* Work required: Comb the records below for the string "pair" and copy each line where it turns up.

* Records from a data source:
══════════════════════════════

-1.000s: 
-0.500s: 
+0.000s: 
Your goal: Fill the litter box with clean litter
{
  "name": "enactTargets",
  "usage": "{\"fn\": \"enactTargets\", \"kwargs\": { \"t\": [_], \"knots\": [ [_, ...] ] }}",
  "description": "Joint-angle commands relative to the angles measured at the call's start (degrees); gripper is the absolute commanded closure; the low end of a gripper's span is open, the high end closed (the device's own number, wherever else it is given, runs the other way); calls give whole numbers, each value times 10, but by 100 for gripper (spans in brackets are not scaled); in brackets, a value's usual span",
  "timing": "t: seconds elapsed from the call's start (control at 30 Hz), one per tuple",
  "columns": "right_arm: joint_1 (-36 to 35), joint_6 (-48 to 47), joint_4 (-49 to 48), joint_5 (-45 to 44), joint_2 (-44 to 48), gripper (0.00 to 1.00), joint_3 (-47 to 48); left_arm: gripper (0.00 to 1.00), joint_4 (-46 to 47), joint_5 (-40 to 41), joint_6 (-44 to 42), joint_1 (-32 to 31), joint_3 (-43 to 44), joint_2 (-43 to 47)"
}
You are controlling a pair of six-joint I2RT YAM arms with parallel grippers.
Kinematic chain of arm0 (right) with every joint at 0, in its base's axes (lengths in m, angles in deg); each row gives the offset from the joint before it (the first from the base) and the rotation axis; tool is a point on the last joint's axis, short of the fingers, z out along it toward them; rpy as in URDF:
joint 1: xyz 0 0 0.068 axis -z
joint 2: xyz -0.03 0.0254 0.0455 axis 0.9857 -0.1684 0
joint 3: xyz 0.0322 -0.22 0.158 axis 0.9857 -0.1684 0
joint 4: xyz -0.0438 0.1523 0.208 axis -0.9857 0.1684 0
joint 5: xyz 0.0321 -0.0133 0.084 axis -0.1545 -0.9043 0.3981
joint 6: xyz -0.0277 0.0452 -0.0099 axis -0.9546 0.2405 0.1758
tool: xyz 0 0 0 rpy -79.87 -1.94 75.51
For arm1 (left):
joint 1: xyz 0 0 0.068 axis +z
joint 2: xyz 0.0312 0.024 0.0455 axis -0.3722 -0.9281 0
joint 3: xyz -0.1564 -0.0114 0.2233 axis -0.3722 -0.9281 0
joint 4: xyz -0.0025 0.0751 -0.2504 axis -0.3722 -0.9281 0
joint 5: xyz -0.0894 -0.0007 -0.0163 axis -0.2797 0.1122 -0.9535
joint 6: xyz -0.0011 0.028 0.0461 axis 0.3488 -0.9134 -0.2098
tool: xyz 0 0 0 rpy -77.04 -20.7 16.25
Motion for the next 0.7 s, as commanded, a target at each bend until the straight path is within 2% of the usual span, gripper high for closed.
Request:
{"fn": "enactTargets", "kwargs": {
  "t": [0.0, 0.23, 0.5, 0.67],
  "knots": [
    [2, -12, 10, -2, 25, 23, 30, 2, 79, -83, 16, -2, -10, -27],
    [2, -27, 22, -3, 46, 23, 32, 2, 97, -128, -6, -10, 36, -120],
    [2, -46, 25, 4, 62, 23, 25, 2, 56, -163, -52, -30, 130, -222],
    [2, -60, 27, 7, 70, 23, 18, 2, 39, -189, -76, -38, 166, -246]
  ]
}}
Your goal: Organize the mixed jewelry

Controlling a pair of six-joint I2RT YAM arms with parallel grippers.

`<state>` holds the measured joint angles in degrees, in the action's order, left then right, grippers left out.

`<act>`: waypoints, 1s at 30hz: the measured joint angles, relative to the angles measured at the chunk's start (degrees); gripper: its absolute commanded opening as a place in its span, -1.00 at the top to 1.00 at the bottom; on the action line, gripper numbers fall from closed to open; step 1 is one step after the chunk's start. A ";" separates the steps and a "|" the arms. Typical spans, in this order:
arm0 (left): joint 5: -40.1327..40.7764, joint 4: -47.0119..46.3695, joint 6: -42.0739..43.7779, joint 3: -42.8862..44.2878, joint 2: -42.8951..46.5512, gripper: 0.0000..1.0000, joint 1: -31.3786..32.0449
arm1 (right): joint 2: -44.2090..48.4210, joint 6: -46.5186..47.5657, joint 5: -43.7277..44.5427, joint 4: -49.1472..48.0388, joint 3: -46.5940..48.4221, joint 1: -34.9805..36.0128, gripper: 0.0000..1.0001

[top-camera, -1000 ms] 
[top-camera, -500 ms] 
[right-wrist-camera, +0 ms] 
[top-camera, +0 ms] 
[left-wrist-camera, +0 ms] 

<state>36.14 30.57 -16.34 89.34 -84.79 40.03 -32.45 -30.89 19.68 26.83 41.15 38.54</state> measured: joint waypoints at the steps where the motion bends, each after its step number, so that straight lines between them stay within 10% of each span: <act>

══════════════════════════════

* Answer space:
You are controlling a pair of six-joint I2RT YAM arms with parallel grippers.
Controlling a pair of six-joint I2RT YAM arms with parallel grippers.

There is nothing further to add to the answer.